A few weeks ago, I found a Peterson 411 and learned it was known as the “Bullcap” Peterson shape. This week, a sister pipe to the Bullcap popped on Ebay, and I was able to acquire it. Once again, thanks to information provided by Peterson Author and collector, Mark Irwin, I was able to learn a lot more about this pipe. This pipe is a shape 407 and it is a smooth, Kapet finish Peterson. This also has the block style “MADE IN IRELAND” COM mark that was used between 1947 and 1949. Mark also sent me this catalog page showing both shapes, which is from a 1925 Philipp Weiss & Sohne brochure (Vienna, Austria). They were Peterson’s distributor on the continent in the early decades of the 20th century.

411 and 407 c 1925Philipp Weiss & Sohne brochure-Vienna

In the search for Peterson catalog information, I was surprised about the complete lack of material available on the internet. With nearly every other key British brand, someone has scanned old catalogs to a website. This is not the case with Peterson. If it were not for Mark’s assistance, I would not know much if anything about these two shapes. Mark shared with me that one of his goals was to reprint key Peterson catalogs. I suspect the availability of these catalogs would be met with great enthusiasm by Peterson collectors and fans.

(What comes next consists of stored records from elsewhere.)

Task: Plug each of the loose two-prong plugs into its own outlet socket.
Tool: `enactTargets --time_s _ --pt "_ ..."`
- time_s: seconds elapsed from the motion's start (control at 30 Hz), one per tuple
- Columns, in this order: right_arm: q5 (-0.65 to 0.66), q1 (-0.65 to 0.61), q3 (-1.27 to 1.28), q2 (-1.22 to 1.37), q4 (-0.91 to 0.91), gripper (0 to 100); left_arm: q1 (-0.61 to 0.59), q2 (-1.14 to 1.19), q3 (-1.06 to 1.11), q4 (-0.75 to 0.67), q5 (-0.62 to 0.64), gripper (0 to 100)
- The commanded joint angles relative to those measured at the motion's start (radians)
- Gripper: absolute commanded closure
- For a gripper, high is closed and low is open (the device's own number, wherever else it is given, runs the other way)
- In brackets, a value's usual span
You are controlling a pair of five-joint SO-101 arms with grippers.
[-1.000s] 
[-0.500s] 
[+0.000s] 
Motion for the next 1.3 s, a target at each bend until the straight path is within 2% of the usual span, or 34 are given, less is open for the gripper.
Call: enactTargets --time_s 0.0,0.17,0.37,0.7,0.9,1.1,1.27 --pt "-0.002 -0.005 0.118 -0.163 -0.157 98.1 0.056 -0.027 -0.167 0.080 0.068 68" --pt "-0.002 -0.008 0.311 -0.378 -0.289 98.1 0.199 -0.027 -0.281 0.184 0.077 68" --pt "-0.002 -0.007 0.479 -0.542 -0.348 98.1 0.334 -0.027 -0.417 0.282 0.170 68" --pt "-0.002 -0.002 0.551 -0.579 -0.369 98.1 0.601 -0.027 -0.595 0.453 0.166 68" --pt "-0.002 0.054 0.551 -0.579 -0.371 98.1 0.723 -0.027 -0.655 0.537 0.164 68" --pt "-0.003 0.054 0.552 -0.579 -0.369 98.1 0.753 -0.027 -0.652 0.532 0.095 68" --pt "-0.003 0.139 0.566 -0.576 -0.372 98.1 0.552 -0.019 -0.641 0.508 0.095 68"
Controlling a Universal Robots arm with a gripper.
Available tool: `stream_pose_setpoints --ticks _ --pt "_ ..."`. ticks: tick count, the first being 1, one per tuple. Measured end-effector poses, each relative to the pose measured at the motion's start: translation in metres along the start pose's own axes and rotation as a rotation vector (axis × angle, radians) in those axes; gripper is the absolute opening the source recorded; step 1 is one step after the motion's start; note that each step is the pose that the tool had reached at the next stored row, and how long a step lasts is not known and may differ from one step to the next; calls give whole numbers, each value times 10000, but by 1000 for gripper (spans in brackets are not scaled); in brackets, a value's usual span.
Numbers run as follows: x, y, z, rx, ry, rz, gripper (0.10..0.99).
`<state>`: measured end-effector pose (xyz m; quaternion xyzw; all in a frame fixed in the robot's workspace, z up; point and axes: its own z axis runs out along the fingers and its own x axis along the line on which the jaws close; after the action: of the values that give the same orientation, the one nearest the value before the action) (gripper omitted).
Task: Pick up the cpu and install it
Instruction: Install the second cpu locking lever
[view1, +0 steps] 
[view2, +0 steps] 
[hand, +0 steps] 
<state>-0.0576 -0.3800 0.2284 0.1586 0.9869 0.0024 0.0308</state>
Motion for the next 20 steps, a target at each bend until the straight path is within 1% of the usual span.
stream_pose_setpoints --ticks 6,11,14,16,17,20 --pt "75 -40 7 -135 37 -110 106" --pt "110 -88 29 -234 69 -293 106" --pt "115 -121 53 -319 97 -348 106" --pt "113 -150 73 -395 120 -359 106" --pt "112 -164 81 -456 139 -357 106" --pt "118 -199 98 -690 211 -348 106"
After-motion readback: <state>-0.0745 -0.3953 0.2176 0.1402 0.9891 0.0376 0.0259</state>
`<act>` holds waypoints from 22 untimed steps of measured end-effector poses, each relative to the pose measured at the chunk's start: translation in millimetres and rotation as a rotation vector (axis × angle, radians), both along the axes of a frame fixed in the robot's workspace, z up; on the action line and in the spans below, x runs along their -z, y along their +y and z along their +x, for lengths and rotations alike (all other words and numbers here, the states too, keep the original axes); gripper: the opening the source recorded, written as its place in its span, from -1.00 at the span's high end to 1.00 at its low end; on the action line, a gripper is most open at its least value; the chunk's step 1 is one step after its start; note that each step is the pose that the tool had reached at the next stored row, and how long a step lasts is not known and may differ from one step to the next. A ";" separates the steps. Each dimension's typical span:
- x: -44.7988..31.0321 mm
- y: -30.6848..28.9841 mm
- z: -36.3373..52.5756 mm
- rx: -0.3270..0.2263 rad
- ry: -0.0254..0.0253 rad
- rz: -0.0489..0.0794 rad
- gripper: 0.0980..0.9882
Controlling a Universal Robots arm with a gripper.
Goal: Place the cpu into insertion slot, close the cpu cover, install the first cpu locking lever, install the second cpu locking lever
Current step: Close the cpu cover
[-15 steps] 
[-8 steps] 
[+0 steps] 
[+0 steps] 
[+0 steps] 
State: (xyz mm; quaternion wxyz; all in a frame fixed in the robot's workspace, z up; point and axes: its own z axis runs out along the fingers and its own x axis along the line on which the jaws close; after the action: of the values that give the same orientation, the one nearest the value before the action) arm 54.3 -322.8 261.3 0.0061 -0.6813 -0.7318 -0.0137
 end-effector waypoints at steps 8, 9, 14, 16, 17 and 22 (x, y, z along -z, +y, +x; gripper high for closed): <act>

The pipe was advertised as “New In Box” and as we often see, this wasn’t the case. The pipe had been smoked, but sparingly. This was actually a good thing as it eliminated the age old question about unsmoked vintage pipes – “should I smoke it?”. Of course now the answer is “yes”. The seller gave me a small refund on my purchase and I proceeded with the simple restoration. There was a small amount of tobacco residue in the bowl and the stem was mildly oxidized.

The pipe also came with a Peterson box, silk pipe bag, Guarantee and brand leaflet with a shape chart on the back. While the shape stamped on the box is not 407, Mark tells me this was a common mistake made by tobacconists. I guess who knew boxes would have value to a collector 65 years down the road? The pipe came with a slightly different “stinger” apparatus than my Bullcap. The pipe is very close in size to the Bullcap and it weighs 29 grams.

Peterson_407_Kapet (10)

Peterson_407_Kapet (11)

Peterson_407_Kapet (12)

Peterson_407_Kapet (13)

I removed the stem oxidation with 800, 1000 and 2000 grit wet sandpaper, followed by 8000 grade micromesh. The stem was polished with White Diamond and Meguiars Plastic Polish. The bowl was soaked with sea salt and alcohol, although I could have easily skipped this step.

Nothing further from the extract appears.